Aim of the exercise: Would you please transcribe the entire listing exactly?

^^^^

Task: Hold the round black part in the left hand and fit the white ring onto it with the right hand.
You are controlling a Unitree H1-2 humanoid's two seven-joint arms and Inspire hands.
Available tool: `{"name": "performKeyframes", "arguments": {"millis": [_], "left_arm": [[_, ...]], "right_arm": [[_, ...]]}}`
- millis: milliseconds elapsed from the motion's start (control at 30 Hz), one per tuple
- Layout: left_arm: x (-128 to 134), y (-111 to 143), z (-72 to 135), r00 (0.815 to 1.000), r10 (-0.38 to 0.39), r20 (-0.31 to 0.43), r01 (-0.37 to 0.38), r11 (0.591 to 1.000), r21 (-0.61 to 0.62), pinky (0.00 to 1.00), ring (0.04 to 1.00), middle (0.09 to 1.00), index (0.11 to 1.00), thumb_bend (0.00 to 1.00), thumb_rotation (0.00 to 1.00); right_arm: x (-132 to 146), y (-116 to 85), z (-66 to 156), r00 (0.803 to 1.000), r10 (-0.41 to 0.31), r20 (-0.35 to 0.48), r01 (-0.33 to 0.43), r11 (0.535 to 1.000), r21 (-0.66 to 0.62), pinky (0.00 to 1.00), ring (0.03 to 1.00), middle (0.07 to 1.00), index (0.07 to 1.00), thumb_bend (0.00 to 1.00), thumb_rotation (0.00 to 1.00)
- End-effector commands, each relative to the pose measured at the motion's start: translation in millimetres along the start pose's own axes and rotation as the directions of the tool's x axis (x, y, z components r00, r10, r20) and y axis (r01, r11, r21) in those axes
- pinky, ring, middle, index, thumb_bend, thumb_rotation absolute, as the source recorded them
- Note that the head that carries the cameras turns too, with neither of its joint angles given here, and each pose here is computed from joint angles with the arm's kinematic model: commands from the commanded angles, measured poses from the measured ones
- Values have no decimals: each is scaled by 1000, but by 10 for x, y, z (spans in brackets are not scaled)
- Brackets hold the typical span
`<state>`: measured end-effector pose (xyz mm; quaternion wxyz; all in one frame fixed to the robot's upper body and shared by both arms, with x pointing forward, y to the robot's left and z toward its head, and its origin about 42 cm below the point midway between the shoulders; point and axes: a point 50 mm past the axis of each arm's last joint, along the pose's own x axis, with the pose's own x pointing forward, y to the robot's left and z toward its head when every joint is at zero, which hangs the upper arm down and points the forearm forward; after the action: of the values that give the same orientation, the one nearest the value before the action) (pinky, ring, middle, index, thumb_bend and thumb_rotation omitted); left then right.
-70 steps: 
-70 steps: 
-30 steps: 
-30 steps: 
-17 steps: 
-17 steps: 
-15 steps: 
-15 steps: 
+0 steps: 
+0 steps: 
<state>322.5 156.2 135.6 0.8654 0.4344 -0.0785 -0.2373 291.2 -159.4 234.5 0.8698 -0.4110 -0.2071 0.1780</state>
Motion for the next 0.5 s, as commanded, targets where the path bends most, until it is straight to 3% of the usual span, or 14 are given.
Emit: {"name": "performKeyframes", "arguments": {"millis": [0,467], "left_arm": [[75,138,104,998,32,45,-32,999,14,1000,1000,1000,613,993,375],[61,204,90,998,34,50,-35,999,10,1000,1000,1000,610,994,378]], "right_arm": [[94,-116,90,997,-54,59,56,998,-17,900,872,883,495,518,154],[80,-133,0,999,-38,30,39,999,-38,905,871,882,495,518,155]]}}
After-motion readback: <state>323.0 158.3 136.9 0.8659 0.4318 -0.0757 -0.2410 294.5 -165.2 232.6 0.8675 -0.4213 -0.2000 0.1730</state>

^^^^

Output for this task:
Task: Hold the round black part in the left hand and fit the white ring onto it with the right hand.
You are controlling a Unitree H1-2 humanoid's two seven-joint arms and Inspire hands.
Available tool: `{"name": "performKeyframes", "arguments": {"millis": [_], "left_arm": [[_, ...]], "right_arm": [[_, ...]]}}`
- millis: milliseconds elapsed from the motion's start (control at 30 Hz), one per tuple
- Layout: left_arm: x (-128 to 134), y (-111 to 143), z (-72 to 135), r00 (0.815 to 1.000), r10 (-0.38 to 0.39), r20 (-0.31 to 0.43), r01 (-0.37 to 0.38), r11 (0.591 to 1.000), r21 (-0.61 to 0.62), pinky (0.00 to 1.00), ring (0.04 to 1.00), middle (0.09 to 1.00), index (0.11 to 1.00), thumb_bend (0.00 to 1.00), thumb_rotation (0.00 to 1.00); right_arm: x (-132 to 146), y (-116 to 85), z (-66 to 156), r00 (0.803 to 1.000), r10 (-0.41 to 0.31), r20 (-0.35 to 0.48), r01 (-0.33 to 0.43), r11 (0.535 to 1.000), r21 (-0.66 to 0.62), pinky (0.00 to 1.00), ring (0.03 to 1.00), middle (0.07 to 1.00), index (0.07 to 1.00), thumb_bend (0.00 to 1.00), thumb_rotation (0.00 to 1.00)
- End-effector commands, each relative to the pose measured at the motion's start: translation in millimetres along the start pose's own axes and rotation as the directions of the tool's x axis (x, y, z components r00, r10, r20) and y axis (r01, r11, r21) in those axes
- pinky, ring, middle, index, thumb_bend, thumb_rotation absolute, as the source recorded them
- Note that the head that carries the cameras turns too, with neither of its joint angles given here, and each pose here is computed from joint angles with the arm's kinematic model: commands from the commanded angles, measured poses from the measured ones
- Values have no decimals: each is scaled by 1000, but by 10 for x, y, z (spans in brackets are not scaled)
- Brackets hold the typical span
`<state>`: measured end-effector pose (xyz mm; quaternion wxyz; all in one frame fixed to the robot's upper body and shared by both arms, with x pointing forward, y to the robot's left and z toward its head, and its origin about 42 cm below the point midway between the shoulders; point and axes: a point 50 mm past the axis of each arm's last joint, along the pose's own x axis, with the pose's own x pointing forward, y to the robot's left and z toward its head when every joint is at zero, which hangs the upper arm down and points the forearm forward; after the action: of the values that give the same orientation, the one nearest the value before the action) (pinky, ring, middle, index, thumb_bend and thumb_rotation omitted); left then right.
-70 steps: 
-70 steps: 
-30 steps: 
-30 steps: 
-17 steps: 
-17 steps: 
-15 steps: 
-15 steps: 
+0 steps: 
+0 steps: 
<state>322.5 156.2 135.6 0.8654 0.4344 -0.0785 -0.2373 291.2 -159.4 234.5 0.8698 -0.4110 -0.2071 0.1780</state>
Motion for the next 0.5 s, as commanded, targets where the path bends most, until it is straight to 3% of the usual span, or 14 are given.
Emit: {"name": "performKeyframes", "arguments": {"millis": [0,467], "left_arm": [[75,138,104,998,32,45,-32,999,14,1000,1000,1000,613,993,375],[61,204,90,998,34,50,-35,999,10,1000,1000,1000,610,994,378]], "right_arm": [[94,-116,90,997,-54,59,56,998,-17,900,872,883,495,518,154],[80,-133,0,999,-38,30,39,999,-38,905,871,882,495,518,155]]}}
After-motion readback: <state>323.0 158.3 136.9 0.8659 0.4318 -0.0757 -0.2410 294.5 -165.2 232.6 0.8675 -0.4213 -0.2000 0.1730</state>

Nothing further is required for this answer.